Saturday, June 17, 2006

New Nutch Sighting at Rediff

Just to make sure our list doesn't grow stale, here's the new Nutch of the day:
"NutchCVS/0.7.2 (Nutch;;"
No clue why a business email company needs a web crawler but that's where it came from.

I noticed the Nutch developers picked up on my previous post and are discussing forcing the default user agent to be changed, which wasn't yet again, and ways to reduce the amount of actual crawling of individual websites by Nutch.

Good luck on that effort guys, we can use it!

Thursday, June 15, 2006

Hanzo:web Social Archiving is Social Copyright Infringement

OK boys and girls, it's time to get pissed off as all notion of copyright and control of your site content has been tossed out the window as the fine folks over at hanzo:web ARCHIVE your site content on demand!

That's right, you click on their bookmarklet and TA DA! your page gets archived WITHOUT YOUR PERMISSION on someone else's server.

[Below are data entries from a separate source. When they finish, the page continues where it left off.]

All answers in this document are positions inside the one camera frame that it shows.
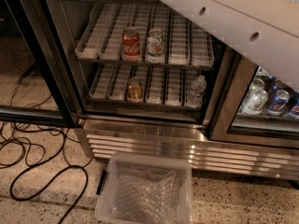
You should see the open glass fridge door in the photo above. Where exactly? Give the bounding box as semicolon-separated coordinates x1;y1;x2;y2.
0;0;78;128

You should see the clear plastic storage bin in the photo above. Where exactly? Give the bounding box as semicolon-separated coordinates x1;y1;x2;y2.
94;152;192;224

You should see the middle shelf tray rack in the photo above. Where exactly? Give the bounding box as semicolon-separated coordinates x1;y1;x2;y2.
75;3;214;67

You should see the bottom shelf tray rack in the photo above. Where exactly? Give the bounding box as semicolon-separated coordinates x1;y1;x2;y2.
89;64;200;108

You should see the bubble wrap sheet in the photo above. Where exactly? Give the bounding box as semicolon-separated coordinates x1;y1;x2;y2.
111;168;180;224

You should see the clear water bottle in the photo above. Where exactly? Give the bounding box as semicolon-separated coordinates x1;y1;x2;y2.
185;75;206;108

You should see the white can behind glass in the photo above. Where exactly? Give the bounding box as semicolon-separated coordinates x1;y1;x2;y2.
241;78;268;115

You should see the red cola can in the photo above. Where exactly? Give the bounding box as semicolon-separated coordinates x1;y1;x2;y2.
121;27;141;62

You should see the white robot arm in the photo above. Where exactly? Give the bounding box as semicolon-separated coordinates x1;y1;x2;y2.
160;0;299;91

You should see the white green soda can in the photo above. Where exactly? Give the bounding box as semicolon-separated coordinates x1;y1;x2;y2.
145;29;164;63

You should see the closed right fridge door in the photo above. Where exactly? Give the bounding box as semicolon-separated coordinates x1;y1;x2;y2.
210;54;299;149

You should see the blue pepsi can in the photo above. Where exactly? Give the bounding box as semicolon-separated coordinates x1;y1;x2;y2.
286;97;299;119
265;90;290;116

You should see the black floor cable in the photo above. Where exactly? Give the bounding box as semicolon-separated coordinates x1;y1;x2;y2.
0;37;93;224

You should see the stainless steel fridge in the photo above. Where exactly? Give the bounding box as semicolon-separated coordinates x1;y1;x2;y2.
40;0;299;180

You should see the gold brown can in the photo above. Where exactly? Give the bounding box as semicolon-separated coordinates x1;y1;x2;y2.
127;77;143;103

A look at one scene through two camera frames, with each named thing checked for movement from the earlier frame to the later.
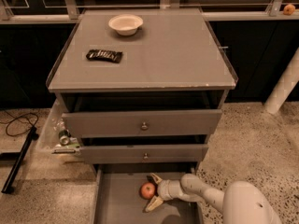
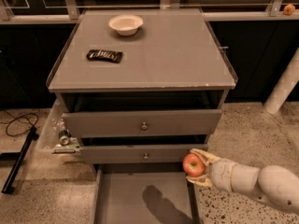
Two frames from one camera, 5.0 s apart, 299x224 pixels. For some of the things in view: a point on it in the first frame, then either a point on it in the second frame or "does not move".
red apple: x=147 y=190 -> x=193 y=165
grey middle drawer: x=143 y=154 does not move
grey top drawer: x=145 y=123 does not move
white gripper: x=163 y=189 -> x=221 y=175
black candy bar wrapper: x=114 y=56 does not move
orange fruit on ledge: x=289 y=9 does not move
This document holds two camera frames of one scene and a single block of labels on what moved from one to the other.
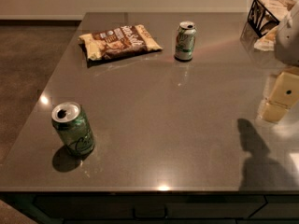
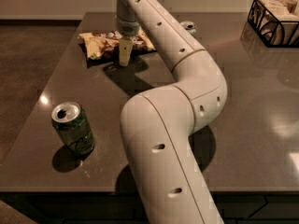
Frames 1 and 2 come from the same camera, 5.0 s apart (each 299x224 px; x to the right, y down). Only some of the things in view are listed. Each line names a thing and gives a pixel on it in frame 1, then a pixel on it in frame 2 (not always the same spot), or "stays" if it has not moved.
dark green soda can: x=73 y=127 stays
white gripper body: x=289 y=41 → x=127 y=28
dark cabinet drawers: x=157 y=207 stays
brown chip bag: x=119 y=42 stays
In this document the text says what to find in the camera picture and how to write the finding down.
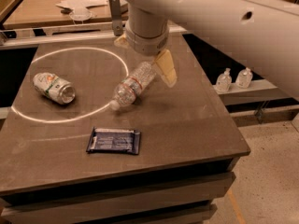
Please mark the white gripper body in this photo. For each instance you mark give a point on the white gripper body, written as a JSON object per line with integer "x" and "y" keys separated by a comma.
{"x": 146, "y": 43}

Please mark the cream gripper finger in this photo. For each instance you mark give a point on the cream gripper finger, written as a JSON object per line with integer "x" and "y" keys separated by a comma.
{"x": 164, "y": 66}
{"x": 122, "y": 41}

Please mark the clear plastic water bottle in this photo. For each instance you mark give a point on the clear plastic water bottle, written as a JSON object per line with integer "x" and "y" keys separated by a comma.
{"x": 132, "y": 86}

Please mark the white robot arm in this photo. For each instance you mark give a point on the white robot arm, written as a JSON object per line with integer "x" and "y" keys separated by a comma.
{"x": 263, "y": 35}

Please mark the clear round lid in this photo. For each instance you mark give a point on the clear round lid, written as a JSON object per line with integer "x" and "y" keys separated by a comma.
{"x": 80, "y": 14}

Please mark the white paper sheets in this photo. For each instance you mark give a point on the white paper sheets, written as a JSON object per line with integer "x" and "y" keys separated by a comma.
{"x": 81, "y": 3}

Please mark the white soda can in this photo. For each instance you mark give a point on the white soda can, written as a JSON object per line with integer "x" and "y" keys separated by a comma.
{"x": 55, "y": 88}

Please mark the dark blue snack wrapper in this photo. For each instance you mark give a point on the dark blue snack wrapper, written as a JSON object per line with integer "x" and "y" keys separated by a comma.
{"x": 124, "y": 141}

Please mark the small grey metal bracket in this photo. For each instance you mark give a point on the small grey metal bracket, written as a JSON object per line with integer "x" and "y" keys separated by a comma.
{"x": 115, "y": 10}

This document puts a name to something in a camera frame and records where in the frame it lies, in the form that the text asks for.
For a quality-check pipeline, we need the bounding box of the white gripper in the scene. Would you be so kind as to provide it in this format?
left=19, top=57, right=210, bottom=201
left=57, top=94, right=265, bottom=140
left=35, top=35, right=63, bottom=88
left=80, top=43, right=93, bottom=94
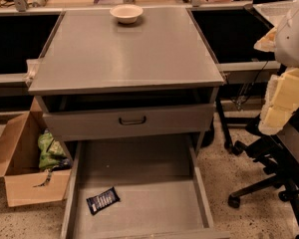
left=254, top=27, right=299, bottom=135

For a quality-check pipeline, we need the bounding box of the blue rxbar blueberry wrapper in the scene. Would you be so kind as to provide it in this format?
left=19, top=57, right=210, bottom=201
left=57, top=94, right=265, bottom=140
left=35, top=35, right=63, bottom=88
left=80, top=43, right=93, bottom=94
left=87, top=187, right=120, bottom=215

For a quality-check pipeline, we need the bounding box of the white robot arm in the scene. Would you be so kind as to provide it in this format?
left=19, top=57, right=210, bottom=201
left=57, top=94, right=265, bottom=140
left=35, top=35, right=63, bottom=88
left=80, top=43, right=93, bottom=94
left=254, top=0, right=299, bottom=135

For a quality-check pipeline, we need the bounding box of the grey closed top drawer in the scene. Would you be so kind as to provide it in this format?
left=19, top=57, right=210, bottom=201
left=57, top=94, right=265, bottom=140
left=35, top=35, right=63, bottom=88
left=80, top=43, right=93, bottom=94
left=44, top=104, right=214, bottom=141

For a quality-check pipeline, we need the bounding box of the grey drawer cabinet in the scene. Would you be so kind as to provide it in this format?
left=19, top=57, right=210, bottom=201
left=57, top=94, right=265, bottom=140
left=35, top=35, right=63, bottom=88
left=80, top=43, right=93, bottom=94
left=27, top=6, right=225, bottom=157

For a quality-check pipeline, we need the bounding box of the grey open middle drawer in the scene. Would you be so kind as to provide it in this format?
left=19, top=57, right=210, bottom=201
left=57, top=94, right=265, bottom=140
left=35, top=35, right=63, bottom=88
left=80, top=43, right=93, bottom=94
left=60, top=134, right=230, bottom=239

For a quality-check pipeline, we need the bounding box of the black office chair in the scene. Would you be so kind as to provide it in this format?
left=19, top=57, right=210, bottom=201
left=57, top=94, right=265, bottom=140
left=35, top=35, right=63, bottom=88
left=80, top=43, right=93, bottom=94
left=215, top=97, right=299, bottom=239

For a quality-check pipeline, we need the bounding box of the white ceramic bowl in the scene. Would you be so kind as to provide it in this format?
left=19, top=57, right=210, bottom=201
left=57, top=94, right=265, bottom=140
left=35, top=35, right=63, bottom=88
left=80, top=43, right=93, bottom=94
left=110, top=4, right=144, bottom=24

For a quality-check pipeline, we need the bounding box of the green snack bag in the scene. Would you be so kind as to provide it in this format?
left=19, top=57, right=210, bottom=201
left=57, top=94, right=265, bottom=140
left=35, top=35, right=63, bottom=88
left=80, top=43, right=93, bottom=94
left=38, top=129, right=71, bottom=170

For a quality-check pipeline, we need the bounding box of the brown cardboard box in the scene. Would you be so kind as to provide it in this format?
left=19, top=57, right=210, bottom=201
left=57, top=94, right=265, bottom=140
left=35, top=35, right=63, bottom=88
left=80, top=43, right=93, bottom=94
left=0, top=101, right=71, bottom=207

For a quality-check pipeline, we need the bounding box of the black hanging cable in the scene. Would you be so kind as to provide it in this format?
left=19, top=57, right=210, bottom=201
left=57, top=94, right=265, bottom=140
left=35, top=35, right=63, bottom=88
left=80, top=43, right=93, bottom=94
left=234, top=61, right=270, bottom=106

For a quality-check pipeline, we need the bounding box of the black drawer handle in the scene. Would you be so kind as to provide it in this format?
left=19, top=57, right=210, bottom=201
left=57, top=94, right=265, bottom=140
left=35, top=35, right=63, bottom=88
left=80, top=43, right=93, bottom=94
left=119, top=116, right=147, bottom=125

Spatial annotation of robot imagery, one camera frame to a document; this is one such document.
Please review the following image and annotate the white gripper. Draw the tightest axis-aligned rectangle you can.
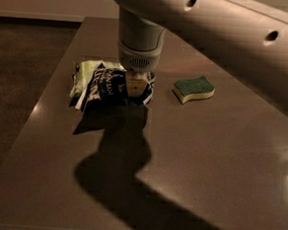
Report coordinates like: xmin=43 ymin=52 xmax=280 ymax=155
xmin=118 ymin=9 xmax=166 ymax=98

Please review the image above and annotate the blue Kettle chip bag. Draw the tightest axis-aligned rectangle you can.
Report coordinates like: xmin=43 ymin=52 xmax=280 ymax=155
xmin=74 ymin=67 xmax=155 ymax=112

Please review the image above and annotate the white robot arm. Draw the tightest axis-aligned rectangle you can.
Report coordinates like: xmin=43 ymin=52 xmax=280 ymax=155
xmin=114 ymin=0 xmax=288 ymax=115

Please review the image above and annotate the green jalapeno chip bag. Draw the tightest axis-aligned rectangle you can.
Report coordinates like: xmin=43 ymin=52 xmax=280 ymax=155
xmin=69 ymin=59 xmax=124 ymax=98

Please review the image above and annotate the green and yellow sponge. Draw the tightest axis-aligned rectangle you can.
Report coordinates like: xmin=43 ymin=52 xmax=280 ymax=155
xmin=173 ymin=75 xmax=215 ymax=104

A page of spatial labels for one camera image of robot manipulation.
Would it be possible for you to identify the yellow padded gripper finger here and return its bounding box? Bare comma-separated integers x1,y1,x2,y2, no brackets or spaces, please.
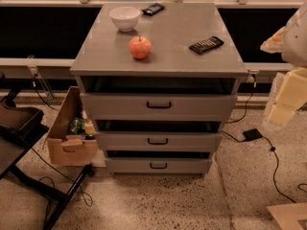
262,67,307,131

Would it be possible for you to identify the white bowl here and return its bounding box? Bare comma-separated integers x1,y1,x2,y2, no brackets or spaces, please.
109,7,141,32

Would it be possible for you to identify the black snack packet rear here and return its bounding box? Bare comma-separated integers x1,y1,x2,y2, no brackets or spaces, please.
142,3,165,16

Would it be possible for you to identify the black floor cable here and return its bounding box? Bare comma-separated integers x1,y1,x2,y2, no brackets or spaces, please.
222,80,307,204
30,74,94,208

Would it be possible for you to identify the cardboard box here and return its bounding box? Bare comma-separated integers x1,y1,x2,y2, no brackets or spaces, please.
47,86,98,166

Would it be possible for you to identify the grey bottom drawer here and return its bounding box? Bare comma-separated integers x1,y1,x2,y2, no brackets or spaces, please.
106,158,211,174

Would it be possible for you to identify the yellow bottle in box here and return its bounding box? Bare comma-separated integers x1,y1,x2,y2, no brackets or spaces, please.
84,119,95,136

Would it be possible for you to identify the black snack bar right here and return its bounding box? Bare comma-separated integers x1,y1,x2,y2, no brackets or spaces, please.
189,36,224,55

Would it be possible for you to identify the black folding table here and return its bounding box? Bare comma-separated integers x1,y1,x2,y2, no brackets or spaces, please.
0,85,94,230

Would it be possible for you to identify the grey top drawer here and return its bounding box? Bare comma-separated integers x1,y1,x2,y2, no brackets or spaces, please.
81,93,237,122

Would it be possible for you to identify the grey middle drawer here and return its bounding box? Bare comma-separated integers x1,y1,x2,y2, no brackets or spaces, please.
96,131,222,151

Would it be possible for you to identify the red apple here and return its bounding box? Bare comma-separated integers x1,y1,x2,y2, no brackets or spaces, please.
129,35,152,59

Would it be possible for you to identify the green can in box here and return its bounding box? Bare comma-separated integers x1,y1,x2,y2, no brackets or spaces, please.
69,118,84,135

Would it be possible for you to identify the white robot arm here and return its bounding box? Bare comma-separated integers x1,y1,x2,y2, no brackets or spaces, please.
260,3,307,131

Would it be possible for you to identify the grey drawer cabinet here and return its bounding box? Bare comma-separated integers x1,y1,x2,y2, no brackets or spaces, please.
71,3,247,161

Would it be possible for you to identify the black floor cable left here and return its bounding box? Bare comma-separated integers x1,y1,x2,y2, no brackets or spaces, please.
30,74,94,208

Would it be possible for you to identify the cardboard sheet on floor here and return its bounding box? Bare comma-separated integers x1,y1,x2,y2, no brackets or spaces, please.
268,203,307,230

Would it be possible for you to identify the black floor cable right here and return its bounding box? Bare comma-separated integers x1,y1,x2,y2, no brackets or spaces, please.
222,80,307,204

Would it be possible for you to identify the black power adapter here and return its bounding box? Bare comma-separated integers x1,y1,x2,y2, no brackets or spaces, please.
243,128,262,141

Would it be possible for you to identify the grey drawer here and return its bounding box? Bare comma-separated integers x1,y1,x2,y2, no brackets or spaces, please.
96,131,222,151
81,93,237,122
106,158,211,174

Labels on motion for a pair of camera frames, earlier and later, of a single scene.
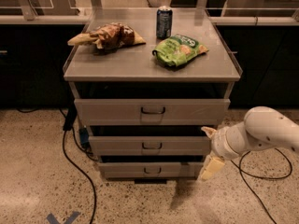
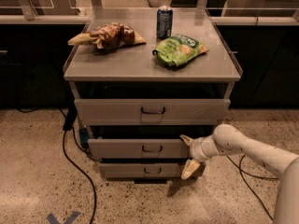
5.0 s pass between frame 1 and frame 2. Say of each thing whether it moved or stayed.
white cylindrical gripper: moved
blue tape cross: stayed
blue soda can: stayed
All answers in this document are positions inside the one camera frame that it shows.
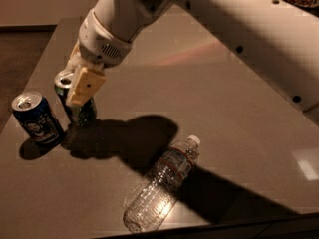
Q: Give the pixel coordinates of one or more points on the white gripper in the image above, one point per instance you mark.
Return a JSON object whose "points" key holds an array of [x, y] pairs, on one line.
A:
{"points": [[98, 46]]}

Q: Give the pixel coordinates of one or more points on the green soda can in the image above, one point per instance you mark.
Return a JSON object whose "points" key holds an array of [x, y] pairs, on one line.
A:
{"points": [[78, 115]]}

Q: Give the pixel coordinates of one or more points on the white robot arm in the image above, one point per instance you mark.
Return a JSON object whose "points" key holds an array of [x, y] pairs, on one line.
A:
{"points": [[277, 40]]}

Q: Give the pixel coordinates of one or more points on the blue pepsi can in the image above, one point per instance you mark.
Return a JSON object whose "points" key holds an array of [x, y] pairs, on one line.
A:
{"points": [[34, 115]]}

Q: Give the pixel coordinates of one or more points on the clear plastic water bottle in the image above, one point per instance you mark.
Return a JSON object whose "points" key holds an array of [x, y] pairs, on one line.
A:
{"points": [[153, 198]]}

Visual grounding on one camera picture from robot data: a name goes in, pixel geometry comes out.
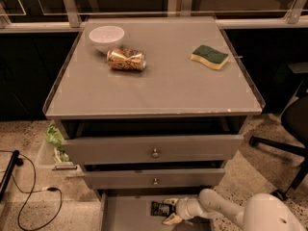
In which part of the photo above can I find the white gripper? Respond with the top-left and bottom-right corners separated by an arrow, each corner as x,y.
163,197 -> 199,225

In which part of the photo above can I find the black rxbar chocolate wrapper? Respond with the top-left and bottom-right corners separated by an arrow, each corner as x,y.
150,201 -> 175,217

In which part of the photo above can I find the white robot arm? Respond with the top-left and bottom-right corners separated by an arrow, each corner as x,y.
158,189 -> 306,231

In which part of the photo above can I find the grey bottom drawer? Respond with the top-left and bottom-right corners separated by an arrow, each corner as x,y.
99,193 -> 214,231

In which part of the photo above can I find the grey drawer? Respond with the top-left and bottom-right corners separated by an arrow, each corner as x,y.
99,193 -> 214,231
84,168 -> 225,190
63,135 -> 244,165

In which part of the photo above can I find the grey middle drawer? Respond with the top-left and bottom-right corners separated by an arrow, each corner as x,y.
84,168 -> 225,190

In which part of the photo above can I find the grey top drawer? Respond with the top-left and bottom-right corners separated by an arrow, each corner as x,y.
63,135 -> 244,165

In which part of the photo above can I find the grey drawer cabinet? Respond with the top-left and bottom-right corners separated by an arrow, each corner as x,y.
42,15 -> 266,231

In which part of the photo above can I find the clear plastic bin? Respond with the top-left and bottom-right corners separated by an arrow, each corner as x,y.
36,129 -> 83,177

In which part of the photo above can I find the green bag in bin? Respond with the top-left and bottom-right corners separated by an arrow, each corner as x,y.
45,124 -> 69,162

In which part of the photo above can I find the black office chair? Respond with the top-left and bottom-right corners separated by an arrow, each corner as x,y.
248,61 -> 308,201

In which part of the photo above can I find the green yellow sponge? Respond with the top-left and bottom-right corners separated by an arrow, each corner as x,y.
191,45 -> 229,70

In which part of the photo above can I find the gold crushed soda can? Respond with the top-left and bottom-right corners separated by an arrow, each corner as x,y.
107,48 -> 146,71

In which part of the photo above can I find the black stand leg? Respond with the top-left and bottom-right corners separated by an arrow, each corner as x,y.
0,150 -> 19,202

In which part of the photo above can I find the white ceramic bowl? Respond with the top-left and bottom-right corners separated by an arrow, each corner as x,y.
89,26 -> 125,54

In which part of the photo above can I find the black cable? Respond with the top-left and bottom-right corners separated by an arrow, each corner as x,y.
0,150 -> 64,231

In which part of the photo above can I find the metal window rail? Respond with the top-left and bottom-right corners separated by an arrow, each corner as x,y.
1,15 -> 308,34

Here's the most priceless quote on their site:

Only you can save the Web!
So who's going to save the web from some bullshit like this?

Did you bother asking webmasters if they want their websites saved?

I don't want to be archived, I don't need to be saved, take your archiving toys and go fuck yourselves!


I just about wrecked a keyboard while sipping soda when I ran across this:

Respect for content

All archived pages, links and sites are stored exactly as they appeared on the web. Pictures, objects, links and flash are all retained as they are, preserved as originally conceived.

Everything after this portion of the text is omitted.